First of all the use of silicon interposers (instead of the flipchip method for which Intel holds several patents) in multi-die packaging is an evolution, not a revolution and certainly doesn’t warrant someone a claim over the entire MCM concept as AMD’s fbs have done (who even say that anyone that uses MCM is copying AMD).
And
here is an Anandtech article from back in 2006 saying this about Intel’s flipchip MCM approach:
“We've shown in the past that there's no real-world performance penalty to this approach to manufacturing, and there are numerous benefits from Intel's perspective. Yields are improved by producing a two die quad-core processor rather than a single die. The approach also improves manufacturing flexibility since Intel can decide at a very late stage whether to produce a dual or quad core processor after a die is fabbed.”
And
here is an article before that:
“While having two independent dual-core die isn't as fast as a single integrated quad-core die, we expect the performance penalty to be minimal in most applications (just as it was with the first dual core Intel chips). There are some benefits to using two independent dual-core die on a single package, which are highlighted above. They mostly relate to manufacturing and optimizing costs/production and thus won't be directly visible to the end user. If history repeats itself, we should expect Penryn (45nm) to be Intel's first single die quad-core desktop processor.”
So apparently, at the time, flipchip was more than enough for MCM - so why increase the cost with a silicon interposer?
Besides it was not AMD that was first to use silicon interposers anyway.

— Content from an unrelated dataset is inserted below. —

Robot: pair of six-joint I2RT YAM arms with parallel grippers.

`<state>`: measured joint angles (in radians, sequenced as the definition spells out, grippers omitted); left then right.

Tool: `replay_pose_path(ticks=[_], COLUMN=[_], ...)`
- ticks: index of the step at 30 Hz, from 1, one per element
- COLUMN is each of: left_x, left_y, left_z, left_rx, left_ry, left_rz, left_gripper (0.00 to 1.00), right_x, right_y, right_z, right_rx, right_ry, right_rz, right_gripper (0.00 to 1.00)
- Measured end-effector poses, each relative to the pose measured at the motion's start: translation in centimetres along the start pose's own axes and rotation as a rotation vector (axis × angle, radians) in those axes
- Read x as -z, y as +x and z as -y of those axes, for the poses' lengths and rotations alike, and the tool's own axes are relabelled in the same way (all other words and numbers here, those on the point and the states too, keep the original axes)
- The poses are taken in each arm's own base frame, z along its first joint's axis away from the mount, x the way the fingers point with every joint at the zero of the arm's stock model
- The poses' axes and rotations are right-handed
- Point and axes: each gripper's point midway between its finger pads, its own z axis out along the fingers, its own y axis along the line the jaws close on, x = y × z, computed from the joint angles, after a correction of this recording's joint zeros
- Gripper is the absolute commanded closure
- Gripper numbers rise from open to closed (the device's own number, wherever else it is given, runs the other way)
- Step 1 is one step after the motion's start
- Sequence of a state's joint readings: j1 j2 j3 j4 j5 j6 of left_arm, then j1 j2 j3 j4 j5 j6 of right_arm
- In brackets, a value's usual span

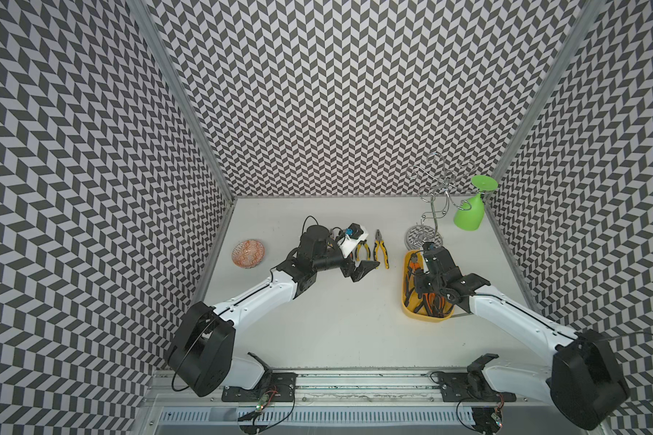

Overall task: Take the pliers out of the storage box
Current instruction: Pick up the pliers from the storage box.

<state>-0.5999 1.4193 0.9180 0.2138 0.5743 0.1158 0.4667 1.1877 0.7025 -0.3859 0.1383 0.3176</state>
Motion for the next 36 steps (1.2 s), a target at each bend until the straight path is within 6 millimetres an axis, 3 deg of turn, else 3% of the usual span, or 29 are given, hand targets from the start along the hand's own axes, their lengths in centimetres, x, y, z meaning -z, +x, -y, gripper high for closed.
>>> replay_pose_path(ticks=[3, 8, 11, 21, 23, 26, 30, 32, 35, 36], left_x=[-0.5, -2.6, -4.1, -9.1, -10.0, -11.3, -12.2, -12.4, -12.7, -12.7], left_y=[-0.8, 0.0, -0.3, -3.6, -3.9, -4.3, -4.7, -4.8, -5.1, -5.2], left_z=[-0.6, -2.2, -2.0, 2.4, 2.7, 2.7, 2.6, 2.6, 3.0, 3.2], left_rx=[0.082, 0.237, 0.35, 0.641, 0.693, 0.754, 0.815, 0.837, 0.863, 0.871], left_ry=[0.014, 0.026, 0.049, 0.171, 0.184, 0.199, 0.199, 0.196, 0.196, 0.193], left_rz=[0.046, 0.05, 0.062, 0.093, 0.088, 0.077, 0.058, 0.052, 0.036, 0.032], left_gripper=[0.02, 0.02, 0.02, 0.31, 0.41, 0.45, 0.61, 0.57, 0.42, 0.42], right_x=[1.4, 3.8, 5.0, 6.9, 7.2, 7.5, 7.7, 8.0, 8.8, 9.1], right_y=[-1.2, -2.8, -3.5, -3.7, -4.2, -4.5, -4.7, -5.1, -6.1, -6.5], right_z=[-0.5, -1.6, -2.5, -3.9, -4.1, -4.3, -4.3, -4.4, -4.5, -4.5], right_rx=[0.003, 0.043, 0.055, 0.061, 0.062, 0.061, 0.057, 0.05, 0.036, 0.031], right_ry=[-0.047, -0.13, -0.197, -0.33, -0.343, -0.352, -0.356, -0.358, -0.361, -0.359], right_rz=[0.081, 0.187, 0.263, 0.411, 0.434, 0.45, 0.454, 0.461, 0.479, 0.49], right_gripper=[1.0, 1.0, 1.0, 1.0, 1.0, 1.0, 1.0, 1.0, 1.0, 1.0])
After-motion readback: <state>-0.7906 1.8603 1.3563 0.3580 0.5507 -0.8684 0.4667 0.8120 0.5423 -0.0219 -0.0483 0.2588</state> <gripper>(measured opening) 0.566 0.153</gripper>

The concept has existed since the 1990s. Micro Module Systems (a DEC spin-off) was amongst the first to use it commercially. From the major silicon providers, Xilinx was the first to use it commercially in 2011 (see
here) in its FPGAs.
More importantly, in the same year (2011) Intel was already publishing about EMIB (see
here),
which is a superior implementation of the 2.5D packaging concept as it avoids the use of TSVs (which are associated with several issues and limitations). In 2015, EMIB was incorporated to their FPGAs (Stratix 10, see
here) – it was one of the reasons Altera partnered with Intel as their foundry before they finally got acquired by Intel.
No that happened with the first gen Ryzen/Epyc and it was in an internal presentation. See
here. In terms of performance monolithic will always be the golden standard. MCM is merely a clever engineering trick for more cost-efficient production and extend the capabilities of what your current process node allows you. But the fact of the matter is that when you can produce efficiently dies with large number of cores (like Intel can do) going MCM to extend the core count versus going multi-socket is an interesting debate. Because there is only so much heat that you can dissipate from a single chip (regardless whether the chip is an MCM one) from a single socket. Having multiple sockets allows you to provide more power overall and clock the cores higher compared to when they are all in the same socket. Sure inter-socket latency is higher than inter-die latency but when you already have 18-28 cores in one monolithic die in one socket, virtually all-latency sensitive workloads are taken care off by that single cpu. Those workloads that need/scale to even more cores are most likely not latency-sensitive so going multi-socket doesn’t really affect them.